Monday, January 17, 2011

Teaching 25 Years

(image from http://www.hesilir.gr/)
This month marks my silver anniversary of teaching. 25 years ago, I took my first teaching job. I decided late in my pre-med studies in college that I didn't want to go to med school, and I really didn't have a plan B. I tried working as a youth director in a Baptist church for awhile, but quickly realized I didn't like being a professional Christian. My parents were both educators, and I had often wondered if teaching was in my blood, too. So, when my church job was cut to part time, I went looking for jobs as a substitute to give teaching a try. The first school I walked into, a small private school in Greenville, Mississippi, hired me on the spot. Their junior high math teacher had just walked out, and I took over that class when spring semester started.

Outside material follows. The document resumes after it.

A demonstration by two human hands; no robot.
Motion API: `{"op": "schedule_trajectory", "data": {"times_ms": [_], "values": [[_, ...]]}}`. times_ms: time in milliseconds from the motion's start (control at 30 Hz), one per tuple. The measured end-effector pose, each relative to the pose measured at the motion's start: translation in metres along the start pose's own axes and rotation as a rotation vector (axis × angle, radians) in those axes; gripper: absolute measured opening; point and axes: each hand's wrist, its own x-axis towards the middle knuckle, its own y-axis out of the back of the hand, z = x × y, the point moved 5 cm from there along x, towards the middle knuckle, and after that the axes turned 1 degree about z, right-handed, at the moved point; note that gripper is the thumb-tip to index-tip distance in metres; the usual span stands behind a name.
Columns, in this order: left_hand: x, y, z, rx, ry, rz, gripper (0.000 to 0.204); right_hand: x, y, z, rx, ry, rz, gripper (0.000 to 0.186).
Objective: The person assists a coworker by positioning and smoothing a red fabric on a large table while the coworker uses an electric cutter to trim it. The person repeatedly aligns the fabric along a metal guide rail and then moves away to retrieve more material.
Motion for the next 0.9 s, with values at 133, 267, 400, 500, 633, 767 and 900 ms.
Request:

I learned over that first semester that I didn't like junior high, I didn't like math, but I really liked teaching. I thought I had found my niche, and 25 years later, it's clear that I had. I am my teacher. It's one of the main ways I define myself. I do it naturally, and it brings me great joy. There's nothing quite like those times in my classroom with my students in which we're all engaged in true learning.

I'm not sure yet how I'm going to celebrate this silver anniversary, but I really do want to mark this milestone. I may be blogging over the next semester about key moments in teaching across the last 25 years. (It's funny--the first thing I think of is the mimeograph machine!) I find myself being reflective and a little nostalgic as I think of a quarter century of teaching. That's a long time doing a really valuable job!